Sally Hamwee, deputy chair of the London Assembly who is also Jewish, said: "He equated being hounded for 25 years by journalists with being persecuted in Hitler's Germany. He whipped up the row, tried to make himself in to the victim and frankly it does not do politics any good.
"He has behaved as he often does, poor little cheeky chappy, little Ken rejected by the Labour Party, the world is against him - that does not wash."He is a senior politician with responsibilities the whole of the democratic process."
Since the outburst two weeks ago Prime Minister Tony Blair, Culture Secretary Tessa Jowell, Transport Minister Tony McNulty, a range of politicians from different parties, Holocaust survivors and Jewish community leaders have all called on Mr Livingstone to apologise.
Mr Livingstone made his remarks after a party at City Hall marking 20 years since former Culture Secretary Chris Smith's became Britain's first openly gay MP.
Daily Mail columnist Quentin Letts said: "If a large section of the communityis upset about something you have said and it's easy to say sorry, why not justsay sorry?"
He told Sky News: "It seems weird that Mayor Livingstone won't do that."It seems odd behaviour and casts light on the character of the guy, who is an elected politician."
The Mayor criticised Mr Letts in his speech for "inappropriate use of the term Holocaust" for describing Labour MP Andrew Dismore as "a Holocaust bore".
After reading from a six-page statement, Mr Livingstone was asked if he wouldoffer some form of apology to the Jewish community.
"The form of words I have used I think are right. I have nothing apologise for," he said.
The statement, which he wrote over the weekend, was sent to Downing Street, just so they could see it, he added.
A formal investigation by local authority watchdogs has begun into whether his remarks have breached the Greater London Authority Code of Conduct.

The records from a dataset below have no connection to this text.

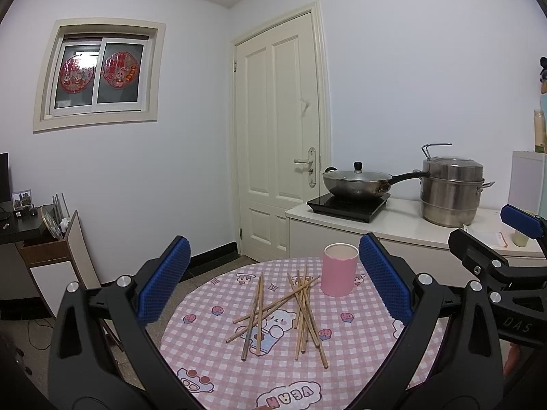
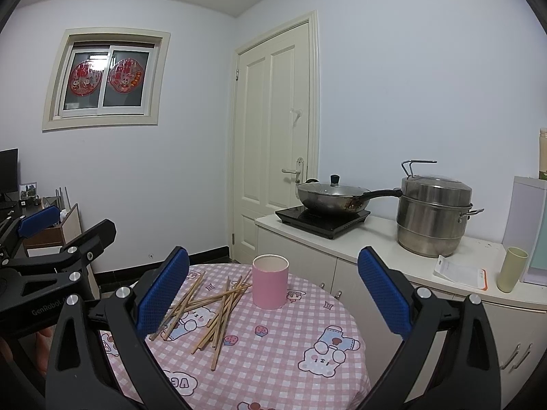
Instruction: Organize utensils
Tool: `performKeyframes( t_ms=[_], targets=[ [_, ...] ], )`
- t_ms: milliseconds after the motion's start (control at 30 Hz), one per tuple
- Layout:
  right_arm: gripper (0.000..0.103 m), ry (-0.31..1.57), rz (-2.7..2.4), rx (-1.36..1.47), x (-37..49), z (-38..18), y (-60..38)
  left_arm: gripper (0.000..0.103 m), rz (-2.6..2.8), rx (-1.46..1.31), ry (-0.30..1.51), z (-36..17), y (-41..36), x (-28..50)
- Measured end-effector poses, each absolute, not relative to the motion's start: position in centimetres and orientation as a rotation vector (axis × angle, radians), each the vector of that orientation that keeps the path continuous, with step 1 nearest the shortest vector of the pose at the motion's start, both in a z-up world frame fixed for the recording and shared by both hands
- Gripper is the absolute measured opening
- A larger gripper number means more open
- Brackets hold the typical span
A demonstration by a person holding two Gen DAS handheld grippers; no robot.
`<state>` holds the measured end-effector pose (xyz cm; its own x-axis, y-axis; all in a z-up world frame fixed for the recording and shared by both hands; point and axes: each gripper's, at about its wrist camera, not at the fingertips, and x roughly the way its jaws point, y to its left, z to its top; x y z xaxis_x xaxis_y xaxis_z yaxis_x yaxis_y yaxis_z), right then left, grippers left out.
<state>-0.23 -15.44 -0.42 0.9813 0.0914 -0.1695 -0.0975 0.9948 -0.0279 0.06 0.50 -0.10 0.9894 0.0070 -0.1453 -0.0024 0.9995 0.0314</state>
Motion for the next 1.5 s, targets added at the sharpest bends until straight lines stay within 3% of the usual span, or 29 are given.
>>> performKeyframes(
  t_ms=[1500],
  targets=[
    [0.095,0.185,0.1,-0.031,0.1,-1.1,-15.6,0.097,0.007,0.037,0.159,-1.3,0.5,0.4]
  ],
)
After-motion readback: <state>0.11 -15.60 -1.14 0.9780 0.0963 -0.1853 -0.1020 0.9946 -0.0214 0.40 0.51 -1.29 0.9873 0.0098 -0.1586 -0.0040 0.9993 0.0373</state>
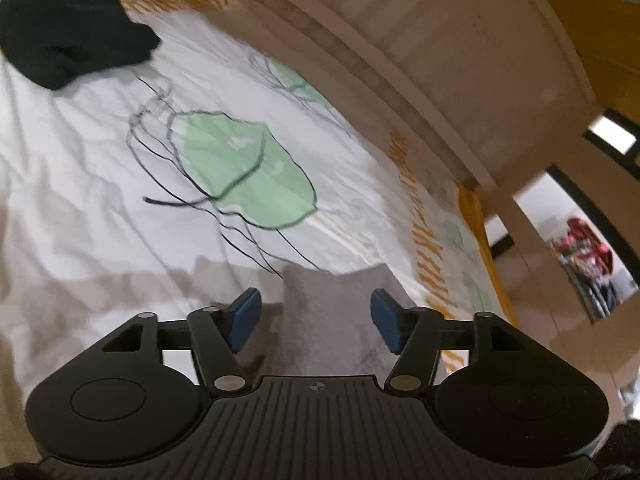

If he is found to have brought his office into disrepute or to have failed to treat others with respect he could face a range of punishments including being barred from office.
But in an attack on the Standards Board for England, he said: "Most Londoners will be surprised to discover that the person they chose to elect by a substantial majority last summer can be removed from office and banned from public life for five years for breaching the subsection of The Local Authorities (Model Code of Conduct) (England) Order 2001 which says that councillors "must treat others with respect".
"It has always been my view that respect has to be earned."